Life and Death of Harriett Frean (9 page)

Read Life and Death of Harriett Frean Online

Authors: May Sinclair

Tags: #Literary, #Psychological, #Classics, #Fiction

Her affection concentrated on two objects, the house and Maggie, Maggie and the house. The house had become a part of herself, an extension of her body, a protective shell. She was uneasy when away from it. The thought of it drew her with passion: the low brown wall with the railing, the flagged path from the little green gate to the front door. The square brown front; the two oblong, white-framed windows, the dark-green trellis porch between; the three windows above. And the clipped privet bush by the trellis and the may tree by the gate.

She no longer enjoyed visiting her friends. She set out in peevish resignation, leaving her house, and when she had sat half an hour with Lizzie or Sarah or Connie she would begin to fidget, miserable till she got back to it again; to the house and Maggie.

She was glad enough when Lizzie came to her; she still liked Lizzie best.
They would sit together, one on each side of the fireplace, talking.
Harriett's voice came thinly through her thin lips, precise yet plaintive,
Lizzie's finished with a snap of the bent-in jaws.

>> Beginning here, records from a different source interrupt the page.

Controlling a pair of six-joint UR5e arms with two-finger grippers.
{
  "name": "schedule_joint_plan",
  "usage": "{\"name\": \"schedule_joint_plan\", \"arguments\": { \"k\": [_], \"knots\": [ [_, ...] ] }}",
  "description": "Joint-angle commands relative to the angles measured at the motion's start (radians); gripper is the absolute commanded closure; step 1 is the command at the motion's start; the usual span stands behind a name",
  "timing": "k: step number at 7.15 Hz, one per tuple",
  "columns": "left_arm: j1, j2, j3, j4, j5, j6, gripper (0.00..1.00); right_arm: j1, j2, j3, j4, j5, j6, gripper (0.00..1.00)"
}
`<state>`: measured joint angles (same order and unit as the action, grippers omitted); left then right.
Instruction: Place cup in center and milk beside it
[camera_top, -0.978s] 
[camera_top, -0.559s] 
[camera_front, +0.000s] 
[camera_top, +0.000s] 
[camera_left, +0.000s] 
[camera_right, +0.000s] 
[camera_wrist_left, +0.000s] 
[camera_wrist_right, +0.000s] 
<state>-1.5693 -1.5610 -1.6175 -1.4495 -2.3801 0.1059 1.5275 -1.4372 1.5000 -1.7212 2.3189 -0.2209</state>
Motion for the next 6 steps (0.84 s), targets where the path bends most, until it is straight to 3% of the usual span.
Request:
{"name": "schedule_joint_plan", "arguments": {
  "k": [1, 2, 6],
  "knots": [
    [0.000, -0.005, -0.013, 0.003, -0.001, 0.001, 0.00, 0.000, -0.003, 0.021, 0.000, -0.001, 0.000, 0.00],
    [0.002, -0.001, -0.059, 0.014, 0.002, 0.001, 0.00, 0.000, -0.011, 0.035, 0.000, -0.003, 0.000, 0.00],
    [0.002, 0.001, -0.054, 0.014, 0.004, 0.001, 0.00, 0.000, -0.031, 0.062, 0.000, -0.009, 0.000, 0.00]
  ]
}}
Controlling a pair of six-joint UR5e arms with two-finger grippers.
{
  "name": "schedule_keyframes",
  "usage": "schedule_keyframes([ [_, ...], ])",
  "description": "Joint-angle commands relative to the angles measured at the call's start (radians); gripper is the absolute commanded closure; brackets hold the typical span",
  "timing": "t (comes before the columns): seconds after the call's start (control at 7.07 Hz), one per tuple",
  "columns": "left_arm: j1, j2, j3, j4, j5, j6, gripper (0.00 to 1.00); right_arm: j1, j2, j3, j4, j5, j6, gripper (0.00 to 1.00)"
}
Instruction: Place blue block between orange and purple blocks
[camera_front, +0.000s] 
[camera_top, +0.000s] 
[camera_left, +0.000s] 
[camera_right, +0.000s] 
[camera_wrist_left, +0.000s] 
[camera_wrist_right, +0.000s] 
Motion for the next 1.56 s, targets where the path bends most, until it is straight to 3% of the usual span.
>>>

"Do you remember those little round hats we used to wear? You had one exactly like mine. Connie couldn't wear them."

"We were wild young things," said Lizzie. "I was wilder than you.... A little audacious thing."

"And look at us now--we couldn't say 'Bo' to a goose.... Well, we may be thankful we haven't gone stout like Connie Pennefather."

"Or poor Sarah. That stoop."

They drew themselves up. Their straight, slender shoulders rebuked Connie's obesity, and Sarah's bent back, her bodice stretched hump-wise from the stuck-out ridges of her stays.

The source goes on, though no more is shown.